HMG-CoA
- Names: IUPAC name (9R,21S)-1-[(2R,3S,4R,5R)-5-(6-amino-9H-purin-9-yl)-4-hydroxy-3-(phosphonooxy)tetrahydrofuran-2-yl]-3,5,9,21-tetrahydroxy-8,8,21-trimethyl-10,14,19-trioxo-2,4,6-trioxa-18-thia-11,15-diaza-3,5-diphosphatricosan-23-oic acid 3,5-dioxide

Identifiers
- CAS Number: 1553-55-5;
- 3D model (JSmol): Interactive image;
- ChEBI: CHEBI:61659;
- ChemSpider: 392859;
- ECHA InfoCard: 100.014.820
- IUPHAR/BPS: 3040;
- MeSH: HMG-CoA
- PubChem CID: 445127;
- CompTox Dashboard (EPA): DTXSID40862689 DTXSID00935181, DTXSID40862689 ;

Properties
- Chemical formula: C_{27}H_{44}N_{7}O_{20}P_{3}S
- Molar mass: 911.661 g/mol

= HMG-CoA =

β-Hydroxy β-methylglutaryl-CoA (HMG-CoA), also known as 3-hydroxy-3-methylglutaryl coenzyme A, is an intermediate in the mevalonate and ketogenesis pathways. It is formed from acetyl CoA and acetoacetyl CoA by HMG-CoA synthase. The research of Minor J. Coon and Bimal Kumar Bachhawat in the 1950s at University of Illinois led to its discovery.

HMG-CoA is a metabolic intermediate in the metabolism of the branched-chain amino acids, which include leucine, isoleucine, and valine. Its immediate precursors are β-methylglutaconyl-CoA (MG-CoA) and β-hydroxy β-methylbutyryl-CoA (HMB-CoA).

HMG-CoA reductase catalyzes the conversion of HMG-CoA to mevalonic acid, a necessary step in the biosynthesis of cholesterol.

== Mevalonate pathway ==

Mevalonate synthesis begins with the beta-ketothiolase-catalyzed Claisen condensation of two molecules of acetyl-CoA to produce acetoacetyl CoA. The following reaction involves the joining of acetyl-CoA and acetoacetyl-CoA to form HMG-CoA, a process catalyzed by HMG-CoA synthase.

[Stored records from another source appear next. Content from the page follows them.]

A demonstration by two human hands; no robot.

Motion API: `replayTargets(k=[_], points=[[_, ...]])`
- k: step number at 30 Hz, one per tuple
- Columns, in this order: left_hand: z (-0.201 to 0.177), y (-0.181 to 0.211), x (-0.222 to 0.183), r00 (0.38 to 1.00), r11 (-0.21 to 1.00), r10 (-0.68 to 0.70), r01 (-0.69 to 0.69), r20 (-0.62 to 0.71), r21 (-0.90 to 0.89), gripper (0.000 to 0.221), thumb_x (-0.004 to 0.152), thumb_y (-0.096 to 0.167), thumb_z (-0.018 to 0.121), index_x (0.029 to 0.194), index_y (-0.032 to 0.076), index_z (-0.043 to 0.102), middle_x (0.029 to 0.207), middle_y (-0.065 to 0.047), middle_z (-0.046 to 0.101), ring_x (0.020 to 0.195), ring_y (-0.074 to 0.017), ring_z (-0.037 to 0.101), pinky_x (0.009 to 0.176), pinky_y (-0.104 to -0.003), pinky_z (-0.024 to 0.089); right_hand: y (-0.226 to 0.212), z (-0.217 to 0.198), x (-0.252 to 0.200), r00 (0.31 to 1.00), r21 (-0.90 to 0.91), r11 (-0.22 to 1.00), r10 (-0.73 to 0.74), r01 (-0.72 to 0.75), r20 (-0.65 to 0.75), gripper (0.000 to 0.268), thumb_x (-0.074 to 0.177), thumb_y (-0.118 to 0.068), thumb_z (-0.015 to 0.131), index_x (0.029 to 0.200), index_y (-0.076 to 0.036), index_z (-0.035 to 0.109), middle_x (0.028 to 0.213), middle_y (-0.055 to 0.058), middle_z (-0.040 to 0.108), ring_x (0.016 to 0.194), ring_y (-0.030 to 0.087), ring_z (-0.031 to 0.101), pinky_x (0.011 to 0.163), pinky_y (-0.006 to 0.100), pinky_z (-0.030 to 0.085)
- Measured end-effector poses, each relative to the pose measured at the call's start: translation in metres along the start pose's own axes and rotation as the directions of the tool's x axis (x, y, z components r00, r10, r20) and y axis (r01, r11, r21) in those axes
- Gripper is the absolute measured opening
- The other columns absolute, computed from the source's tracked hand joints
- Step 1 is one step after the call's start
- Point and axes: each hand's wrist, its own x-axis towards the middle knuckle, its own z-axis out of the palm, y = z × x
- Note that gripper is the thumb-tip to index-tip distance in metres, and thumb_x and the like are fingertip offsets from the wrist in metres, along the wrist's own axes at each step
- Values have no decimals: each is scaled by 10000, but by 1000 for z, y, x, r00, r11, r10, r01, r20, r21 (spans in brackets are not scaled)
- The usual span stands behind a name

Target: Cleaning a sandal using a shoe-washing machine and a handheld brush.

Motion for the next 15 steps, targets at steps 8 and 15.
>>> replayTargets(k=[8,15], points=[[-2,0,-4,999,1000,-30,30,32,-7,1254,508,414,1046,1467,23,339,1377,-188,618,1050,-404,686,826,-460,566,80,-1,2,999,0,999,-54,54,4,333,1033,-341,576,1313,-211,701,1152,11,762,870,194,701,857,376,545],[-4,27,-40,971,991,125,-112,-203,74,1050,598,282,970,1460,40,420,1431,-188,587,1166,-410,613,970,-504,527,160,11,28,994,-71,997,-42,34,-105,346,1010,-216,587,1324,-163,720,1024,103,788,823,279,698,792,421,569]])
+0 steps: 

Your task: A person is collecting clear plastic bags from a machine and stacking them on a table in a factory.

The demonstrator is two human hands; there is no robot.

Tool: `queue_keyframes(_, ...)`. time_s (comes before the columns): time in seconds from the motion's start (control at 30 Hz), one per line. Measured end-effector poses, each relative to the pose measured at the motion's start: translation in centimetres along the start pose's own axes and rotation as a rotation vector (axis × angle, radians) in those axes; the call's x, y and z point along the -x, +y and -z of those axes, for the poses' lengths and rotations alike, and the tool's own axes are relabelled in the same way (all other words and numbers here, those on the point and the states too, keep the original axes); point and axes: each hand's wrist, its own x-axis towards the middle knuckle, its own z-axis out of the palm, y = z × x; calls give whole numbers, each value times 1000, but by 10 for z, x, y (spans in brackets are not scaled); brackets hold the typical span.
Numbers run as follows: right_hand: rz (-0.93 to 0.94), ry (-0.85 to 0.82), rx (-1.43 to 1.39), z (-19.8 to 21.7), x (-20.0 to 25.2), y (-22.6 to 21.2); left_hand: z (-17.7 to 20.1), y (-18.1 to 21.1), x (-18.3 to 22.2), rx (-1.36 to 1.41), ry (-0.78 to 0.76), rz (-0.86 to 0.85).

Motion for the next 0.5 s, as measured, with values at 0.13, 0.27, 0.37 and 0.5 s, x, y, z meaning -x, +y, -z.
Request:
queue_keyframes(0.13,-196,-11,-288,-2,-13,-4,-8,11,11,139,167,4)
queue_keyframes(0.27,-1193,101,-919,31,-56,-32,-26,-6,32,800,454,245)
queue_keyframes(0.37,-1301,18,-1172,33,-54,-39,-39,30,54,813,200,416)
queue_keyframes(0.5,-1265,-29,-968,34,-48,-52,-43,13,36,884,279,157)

In the final step of mevalonate biosynthesis, HMG-CoA reductase, an NADPH-dependent oxidoreductase, catalyzes the conversion of HMG-CoA into mevalonate, which is the primary regulatory point in this pathway. Mevalonate serves as the precursor to isoprenoid groups that are incorporated into a wide variety of end-products, including cholesterol in humans.

Mevalonate pathway

== Ketogenesis pathway ==
HMG-CoA lyase breaks it into acetyl CoA and acetoacetate.